One of the men confessed to wantonly killing peasants and burning villages.

Another said he cried when a buddy was blown apart by a grenade. Another admitted to "skinning alive" 50 Vietnamese men, women and children.  

One complained of nightmares from being sprayed with the blood of a friend chopped to bits by a spinning propeller.

Anti-war organizations -- and the so-called mainline media -- hailed the CBS special as "powerful" and "extraordinary."

 Sadly for the cause of veracity, none of this was true. The frauds were uncovered by B.G. Burkett, a Vietnam veteran, who checked their records. CBS dismissed the findings as "irrelevant."  

Burkett published his findings in a book -- Stolen Valor: How the Vietnam Generation Was Robbed of its Heroes and its History. It never made the New York Times bestseller list.

Rather’s newest fairy tale is woven around four memos supposedly typed in 1972 by Lt. Col. Jerry Killian, deceased, commanding officer of the Texas Air National Guard.

The documents – copies of alleged originals – indicate that President Bush ignored a "direct order" to get a physical examination and then dropped out of the guard to get a business degree at Harvard.

The memos were exposed on the Internet Web log (blog) before the CBS special had concluded. By morning, 500 blogers revealed that the memos were phony – and crudely so.

They were written on a modern computer in Microsoft’s Times New Roman style that is the factory-installed choice unless the user chooses another.  

Unlike manual typewriters with equal space for each letter, computers allocate space for individual letters according to widths – W versus I – for example.

In addition, computers "kern" adjacent bottom-heavy and top-heavy letters closer together – tucking a leg of A slightly under an adjacent T bar – for example.

A million blogers, really, on the web are having a hoot typing out the memos on their computers and superimposing the printout on the memos published on the CBS website. Stroke for stroke, dot for dot. Perfectly.

Rather sputters, "The memos may not be authentic, but they are accurate." This depends upon what the definition of is, is.

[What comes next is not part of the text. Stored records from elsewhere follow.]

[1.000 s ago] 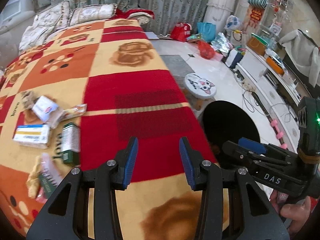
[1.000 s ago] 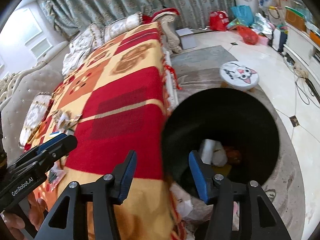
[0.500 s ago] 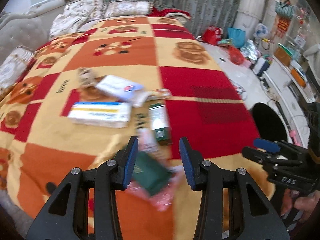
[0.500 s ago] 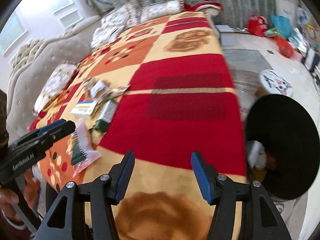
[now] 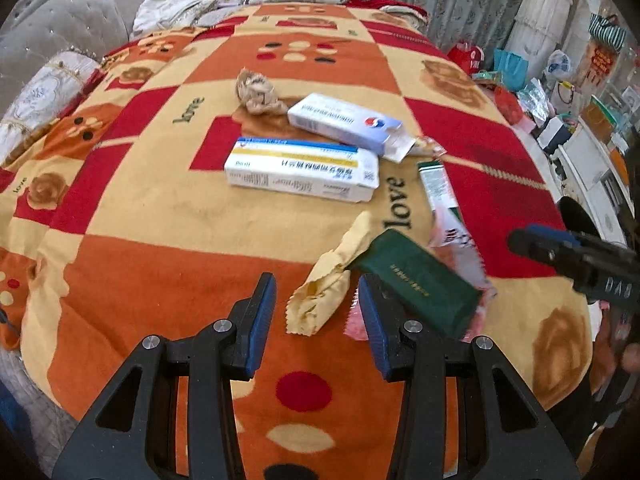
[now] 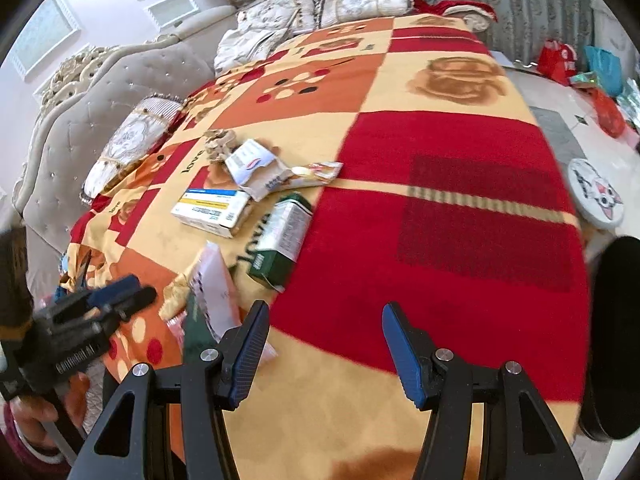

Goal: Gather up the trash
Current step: 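Grasp the beige crumpled cloth with the left tool while the right tool grasps the green-white box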

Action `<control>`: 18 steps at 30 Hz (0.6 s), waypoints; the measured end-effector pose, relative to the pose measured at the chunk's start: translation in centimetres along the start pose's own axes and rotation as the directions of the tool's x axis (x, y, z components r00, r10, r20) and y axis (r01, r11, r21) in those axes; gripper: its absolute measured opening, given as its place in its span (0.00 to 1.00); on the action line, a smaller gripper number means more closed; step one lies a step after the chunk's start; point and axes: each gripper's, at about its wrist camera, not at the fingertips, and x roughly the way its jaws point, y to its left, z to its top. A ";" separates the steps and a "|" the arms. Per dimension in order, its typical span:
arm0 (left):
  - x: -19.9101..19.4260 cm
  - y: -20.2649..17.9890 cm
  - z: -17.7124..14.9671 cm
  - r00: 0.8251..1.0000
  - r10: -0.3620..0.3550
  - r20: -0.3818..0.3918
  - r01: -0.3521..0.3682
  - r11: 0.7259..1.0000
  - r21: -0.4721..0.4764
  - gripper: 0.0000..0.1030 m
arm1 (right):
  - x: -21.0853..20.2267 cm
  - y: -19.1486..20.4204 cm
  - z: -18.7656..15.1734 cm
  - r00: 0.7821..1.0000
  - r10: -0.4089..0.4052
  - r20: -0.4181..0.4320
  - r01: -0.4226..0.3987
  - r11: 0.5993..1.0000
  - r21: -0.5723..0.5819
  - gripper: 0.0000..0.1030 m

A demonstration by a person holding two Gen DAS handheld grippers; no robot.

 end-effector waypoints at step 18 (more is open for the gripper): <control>3.7 0.8 0.9 0.991 -0.124 -0.055 0.125 0.992 0.021 0.15 | 6.8 3.2 4.5 0.997 -0.081 -0.014 0.079 0.994 -0.074 0.34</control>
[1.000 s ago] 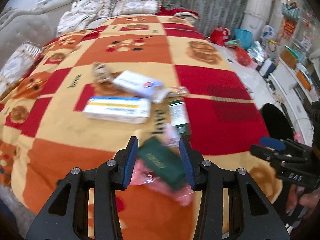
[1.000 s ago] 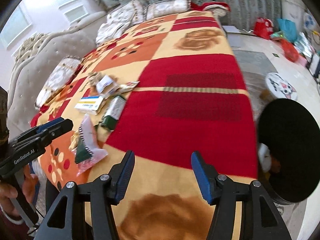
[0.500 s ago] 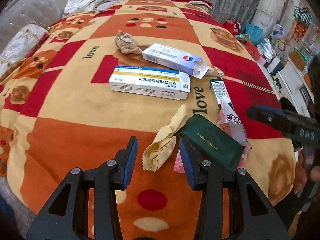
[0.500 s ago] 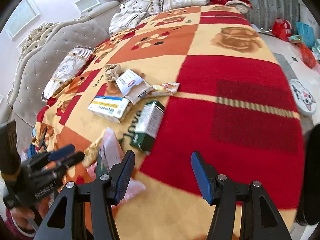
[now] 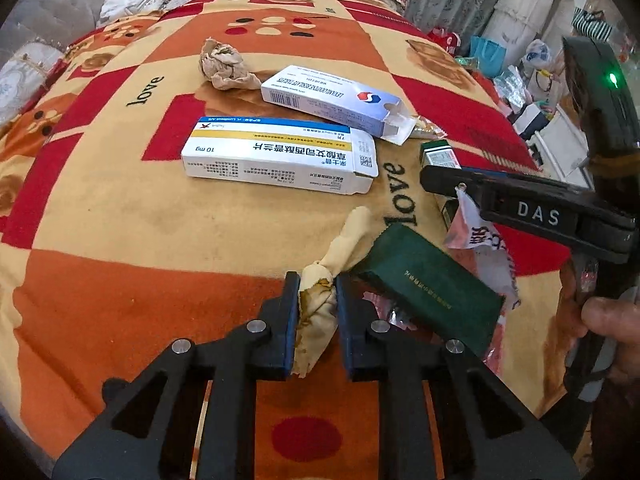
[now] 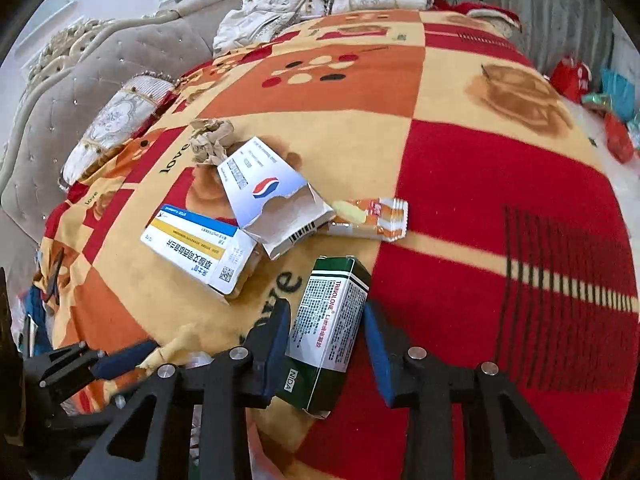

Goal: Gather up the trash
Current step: 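Grasp the beige crumpled cloth with the left tool while the right tool grasps the green-white box, then carry the cloth and green-white box with both tools over the black bin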

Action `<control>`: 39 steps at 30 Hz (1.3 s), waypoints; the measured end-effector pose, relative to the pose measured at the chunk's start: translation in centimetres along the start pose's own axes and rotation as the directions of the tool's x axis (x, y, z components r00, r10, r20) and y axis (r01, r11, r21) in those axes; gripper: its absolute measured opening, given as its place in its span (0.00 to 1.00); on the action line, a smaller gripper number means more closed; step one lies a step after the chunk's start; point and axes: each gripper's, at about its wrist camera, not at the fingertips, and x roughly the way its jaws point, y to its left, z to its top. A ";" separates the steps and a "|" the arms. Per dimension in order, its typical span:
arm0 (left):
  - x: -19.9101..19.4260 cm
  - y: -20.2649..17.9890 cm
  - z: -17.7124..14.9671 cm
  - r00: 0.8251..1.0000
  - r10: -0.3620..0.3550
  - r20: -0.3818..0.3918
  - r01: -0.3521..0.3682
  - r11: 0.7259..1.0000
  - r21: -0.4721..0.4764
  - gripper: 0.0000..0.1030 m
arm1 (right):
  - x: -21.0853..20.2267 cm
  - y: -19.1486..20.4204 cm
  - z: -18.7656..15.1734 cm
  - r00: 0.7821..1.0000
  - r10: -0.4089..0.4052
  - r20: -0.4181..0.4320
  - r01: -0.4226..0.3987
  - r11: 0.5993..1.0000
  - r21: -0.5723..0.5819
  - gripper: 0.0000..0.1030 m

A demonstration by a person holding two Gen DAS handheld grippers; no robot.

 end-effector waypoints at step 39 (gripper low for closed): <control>-5.6 -9.2 1.7 0.988 -0.087 0.129 0.079 0.995 0.065 0.14 | -3.3 -5.6 -3.8 0.998 -0.060 0.037 0.056 0.993 0.102 0.31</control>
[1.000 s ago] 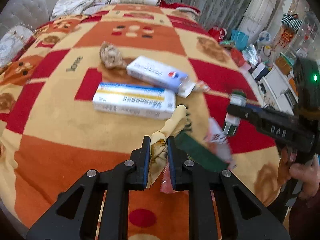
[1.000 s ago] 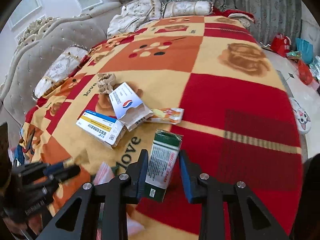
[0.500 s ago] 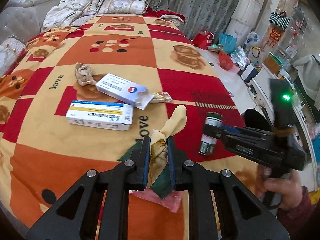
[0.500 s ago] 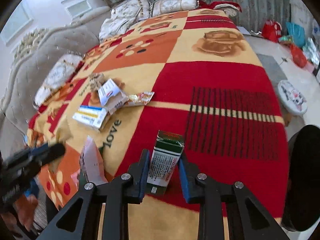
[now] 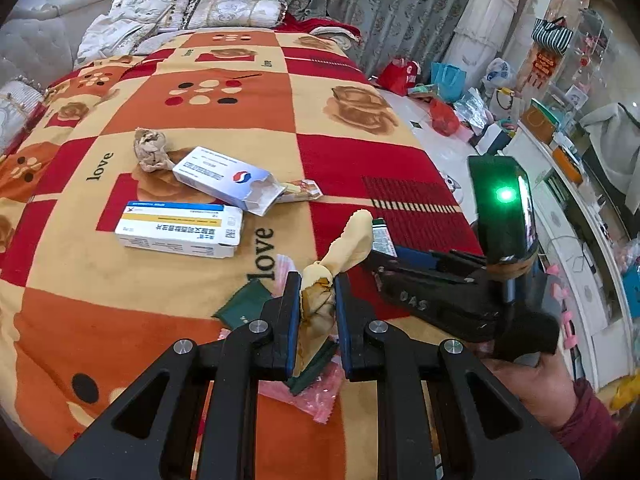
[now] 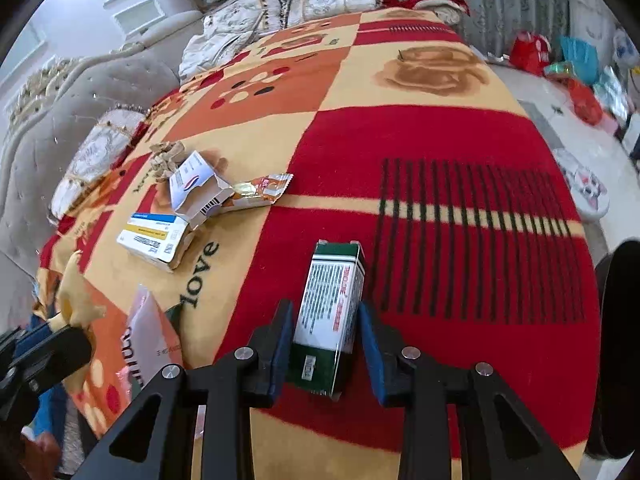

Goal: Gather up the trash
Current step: 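Carry the cloth and green-white box with both tools over the black bin, then open the right tool to drop the box while the left tool releases the cloth into the bin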

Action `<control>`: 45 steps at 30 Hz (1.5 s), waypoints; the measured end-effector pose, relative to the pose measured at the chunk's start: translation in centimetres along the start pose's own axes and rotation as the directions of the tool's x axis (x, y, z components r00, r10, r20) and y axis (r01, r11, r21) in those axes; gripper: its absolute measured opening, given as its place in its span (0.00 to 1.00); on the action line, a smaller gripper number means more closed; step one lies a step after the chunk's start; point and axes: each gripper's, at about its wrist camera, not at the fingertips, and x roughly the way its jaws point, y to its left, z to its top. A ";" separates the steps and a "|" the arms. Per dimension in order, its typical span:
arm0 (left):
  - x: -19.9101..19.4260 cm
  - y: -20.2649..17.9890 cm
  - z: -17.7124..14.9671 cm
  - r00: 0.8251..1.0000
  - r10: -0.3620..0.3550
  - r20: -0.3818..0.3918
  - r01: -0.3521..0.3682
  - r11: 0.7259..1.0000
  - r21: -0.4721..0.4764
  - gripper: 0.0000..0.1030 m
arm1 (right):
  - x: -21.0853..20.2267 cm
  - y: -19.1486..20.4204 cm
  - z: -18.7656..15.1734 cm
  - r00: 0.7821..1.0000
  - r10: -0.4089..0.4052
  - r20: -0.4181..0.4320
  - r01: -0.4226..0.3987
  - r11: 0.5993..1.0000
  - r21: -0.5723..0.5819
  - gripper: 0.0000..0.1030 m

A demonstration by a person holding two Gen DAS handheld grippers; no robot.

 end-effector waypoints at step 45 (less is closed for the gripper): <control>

Now it is discovered by blogers that the memos were created and faxed to CBS by a notorious Bush critic in Texas.  

The journalism we old timers cherish, is fading away under the impact of abuse by television egomaniacs and modern technology.

Reporters used to write what they saw or heard personally. Editors were experienced filters for truth -- former reporters who could discern misinformation and demanded verification by two, dependable sources.

Many reporting enterprises have grown too big and arrogant. Unrestrained, they acquire egos and political agendas.

In the present CBS fiasco, we discover millions of blogers examining every public assertion. Collectively they include experts in every field of knowledge. Fakers run this gauntlet at great peril.  

The blogosphere is cursed (blessed?) with computer gurus. For $90 they register a website and pontificate to an audience larger than the big-time papers and networks combined.

In the beginning, the information overload had no filters. However, the first big-time bloger – Drudge Report – outted the Monica Lewinsky story and today enjoys confidence in its sources and judgment.

A half-dozen other blogers have gained reputations and voluntary donations for staffs of responsible editors.

Stubborn me. I avoid blogers because the static is too crude and trivial. However, blogs likely will grow up to be the antidote for mass-media bias.

The problem with CBS and Rather was that they wanted so badly to believe the accusations their judgment flew out the window – along with their reputations.

The fresh air coming back in is refreshing.